All Thinkers

Thinkers Timeline

Key thinkers across history — grouped by era, colour-coded by discipline. Click any card to explore ideas, quotations, and classroom contexts.

3 thinkers
Clear all filters
Modern — 1800 to 1950
Jane Addams 1860-1935 · United States
Jane Addams was an American sociologist, social reformer, and peace activist. She is one of the founders of American sociology, though she was left out of its history for many years. She was born on 6 September 1860 in Cedarville, Illinois. Her family was wealthy by local standards. Her father was a businessman and a friend of Abraham Lincoln. Her mother died when Jane was two. She studied at Rockford Female Seminary, graduating in 1881. She hoped to become a doctor but her health was fragile. For several years in her twenties, she felt lost. Women of her class were expected to marry and run a home, but she wanted something more meaningful. In 1887 she travelled to Europe with her close friend Ellen Gates Starr. In London they visited Toynbee Hall, a new kind of place where educated people lived among the poor and worked with them. They decided to do something similar in America. In 1889, they opened Hull House in a poor immigrant neighbourhood of Chicago. Hull House gave adult education, childcare, art classes, English lessons, and a safe meeting place for workers and reformers. It became the most famous settlement house in America. Addams lived there for the rest of her life. She wrote eleven books and hundreds of articles. She campaigned for women's right to vote, workers' rights, and peace. She opposed America's entry into the First World War. In 1931, she became the first American woman to win the Nobel Peace Prize. She died on 21 May 1935, aged 74.
"The good we secure for ourselves is precarious and uncertain until it is secured for all of us and incorporated into our common life."
Patricia Hill Collins 1948-present · United States
Patricia Hill Collins is an American sociologist. She is one of the most important thinkers on race, gender, and power in recent decades. She was born on 1 May 1948 in Philadelphia, Pennsylvania. She grew up in a working-class Black family. Her mother was a secretary and her father worked in a factory. She was often the only Black student in her classrooms. This experience shaped her later ideas about being an outsider inside. She studied at Brandeis University and then Harvard, where she earned a Master's degree in teaching in 1970. She worked for several years as a teacher and community educator, including at the Saint Joseph Community School in Roxbury, Boston. She returned to Brandeis for her doctorate in sociology, which she completed in 1984. She taught at the University of Cincinnati for many years. In 2005, she moved to the University of Maryland, where she became Distinguished University Professor of Sociology.
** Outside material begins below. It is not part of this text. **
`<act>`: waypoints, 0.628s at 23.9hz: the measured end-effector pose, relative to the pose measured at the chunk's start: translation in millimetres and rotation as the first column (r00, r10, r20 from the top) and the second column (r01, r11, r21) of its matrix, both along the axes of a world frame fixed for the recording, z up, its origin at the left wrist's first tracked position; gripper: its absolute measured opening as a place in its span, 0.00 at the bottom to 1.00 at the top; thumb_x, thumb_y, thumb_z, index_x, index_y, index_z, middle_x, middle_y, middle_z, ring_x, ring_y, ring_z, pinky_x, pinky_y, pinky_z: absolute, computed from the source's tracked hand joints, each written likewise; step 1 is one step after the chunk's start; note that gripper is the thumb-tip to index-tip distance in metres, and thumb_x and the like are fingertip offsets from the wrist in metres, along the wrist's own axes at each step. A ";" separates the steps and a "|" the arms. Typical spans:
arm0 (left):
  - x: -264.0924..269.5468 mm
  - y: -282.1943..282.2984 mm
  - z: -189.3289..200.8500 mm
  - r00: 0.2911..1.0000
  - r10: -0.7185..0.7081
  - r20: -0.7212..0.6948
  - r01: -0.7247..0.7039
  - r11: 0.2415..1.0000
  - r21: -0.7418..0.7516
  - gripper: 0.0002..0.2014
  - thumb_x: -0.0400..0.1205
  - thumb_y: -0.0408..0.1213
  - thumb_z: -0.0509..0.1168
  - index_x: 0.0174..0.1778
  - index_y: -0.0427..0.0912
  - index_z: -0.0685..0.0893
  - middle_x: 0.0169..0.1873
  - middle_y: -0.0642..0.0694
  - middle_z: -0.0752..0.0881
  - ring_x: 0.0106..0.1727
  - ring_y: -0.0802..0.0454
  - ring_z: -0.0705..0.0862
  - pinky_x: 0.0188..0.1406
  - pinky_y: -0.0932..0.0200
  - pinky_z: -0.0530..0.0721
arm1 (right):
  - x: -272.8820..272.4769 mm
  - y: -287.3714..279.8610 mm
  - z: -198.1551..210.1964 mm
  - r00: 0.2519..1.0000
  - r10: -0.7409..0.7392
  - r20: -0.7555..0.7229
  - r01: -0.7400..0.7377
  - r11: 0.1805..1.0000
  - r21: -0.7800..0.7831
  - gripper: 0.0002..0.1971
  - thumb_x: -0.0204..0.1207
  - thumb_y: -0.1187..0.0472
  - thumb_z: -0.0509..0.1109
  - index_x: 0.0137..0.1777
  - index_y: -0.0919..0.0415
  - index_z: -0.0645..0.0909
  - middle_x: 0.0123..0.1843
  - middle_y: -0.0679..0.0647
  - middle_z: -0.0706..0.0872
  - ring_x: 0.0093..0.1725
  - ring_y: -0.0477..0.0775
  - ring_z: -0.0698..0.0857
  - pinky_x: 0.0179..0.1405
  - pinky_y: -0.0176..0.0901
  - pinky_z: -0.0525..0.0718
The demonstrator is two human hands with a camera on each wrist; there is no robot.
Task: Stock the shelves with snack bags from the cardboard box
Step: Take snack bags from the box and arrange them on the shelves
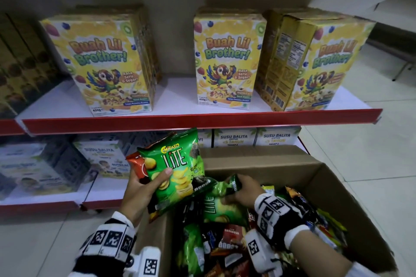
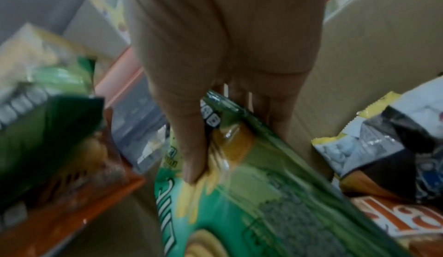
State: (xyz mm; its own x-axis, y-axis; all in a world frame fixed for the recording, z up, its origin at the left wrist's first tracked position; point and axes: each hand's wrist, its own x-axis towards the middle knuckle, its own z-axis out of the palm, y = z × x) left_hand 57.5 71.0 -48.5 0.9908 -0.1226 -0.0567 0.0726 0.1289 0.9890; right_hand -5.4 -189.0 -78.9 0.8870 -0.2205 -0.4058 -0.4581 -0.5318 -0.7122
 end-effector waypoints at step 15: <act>-40.9 -77.5 37.0 0.987 -0.156 0.032 0.156 0.988 -0.006 0.39 0.57 0.49 0.84 0.64 0.51 0.76 0.58 0.46 0.87 0.58 0.46 0.87 0.63 0.39 0.82 | -101.5 -61.6 116.1 0.810 -0.465 0.359 -0.025 0.583 0.812 0.19 0.57 0.68 0.82 0.49 0.62 0.83 0.51 0.62 0.88 0.44 0.64 0.88 0.35 0.63 0.86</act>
State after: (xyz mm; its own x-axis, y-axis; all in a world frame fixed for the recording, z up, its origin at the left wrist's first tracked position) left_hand 16.6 -6.5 -11.5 0.9609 -0.2758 -0.0239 0.0610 0.1266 0.9901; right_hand -106.9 -250.5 37.1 0.9616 -0.2702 -0.0476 0.0603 0.3775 -0.9240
Her 1990 book Black Feminist Thought changed her field. It was the first major attempt to set out Black women's ideas as a coherent intellectual tradition. Since then, she has written many other important books including Black Sexual Politics (2004) and Intersectionality as Critical Social Theory (2019). In 2009, she became the first Black woman to serve as President of the American Sociological Association, the largest body of sociologists in the world. She is now retired from teaching but continues to write. In 2023, she received the Berggruen Prize for Philosophy, a major international award. She is one of the most honoured sociologists alive.
"Self-definition is a way of resisting oppression."